New COVID subvariant on the rise
The XBB.1.5 COVID-19 subvariant — a new version of the Omicron variant — is slowly growing in Houston.
Threat level: Houston is in the midst of another COVID-19 wave, and the new, contagious variant is contributing to the rise in cases.
- XBB.1.5 makes up about 12%–15% of local cases, according to David Persse, the chief medical officer with the City of Houston.
- Persse expects the new strain will continue to spread throughout the city for a few weeks.
Zoom out: The World Health Organization states that the new strain is "the most transmissible" descendant yet of the Omicron variant, according to the Washington Post.
- In the Northeast region of the U.S., it makes up almost 75% of cases.
The intrigue: XBB.1.5 is different from previous variants because it can attach itself better to cells, CNBC reports.
By the numbers: COVID-related hospitalization numbers are increasing locally. On average, there are 182 daily new COVID hospitalizations, up from about 50 new hospitalizations in early November, according to the Texas Medical Center tracker.
- The amount of virus in the city's wastewater is 999% above the baseline set back in the summer of 2020, which means that the virus is pervasive throughout the city, according to Thomas Giordano, chief of infectious diseases at Baylor College of Medicine.
- Of note: The wastewater's number gives a more accurate picture of how much COVID-19 is spreading since most people are now testing at home.
Meanwhile, 262,588 individuals have received a bivalent booster as of Monday, according to the Houston Health Department.
What they're saying: While cases are rising, the hospitalization numbers aren't as drastic as past waves or the Omicron peak last winter, and that's largely due to vaccination and immunity from a previous infection, experts say.
- "The people in the ICUs ... are almost exclusively unvaccinated elderly people over 60 …. So if you're over 60, and you're not vaccinated, you really need to give that some thought," Persse said.
The big picture: COVID-19 is on its way of becoming endemic, meaning it won't go away, but it'll be more predictable and manageable, Persse said.
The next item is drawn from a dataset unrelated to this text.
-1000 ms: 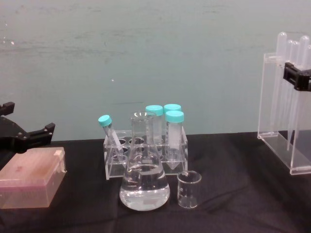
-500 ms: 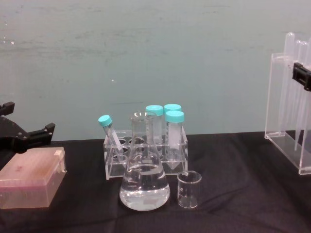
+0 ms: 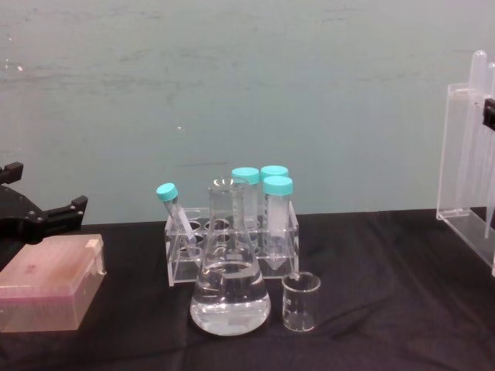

The bottom line: Experts still suggest getting the vaccine and bivalent booster.
- "I get it if someone's 35 and healthy and got their primary two doses and is kind of dragging their feet on a booster," Giordano said.
- "Their risk of hospitalization, if they got COVID is pretty darn low at this point, just based on their age, so I get it if they're dragging their feet. But there's clearly a risk benefit ratio that favors getting the booster. If you've not gotten any vaccines, then that's just a slam dunk."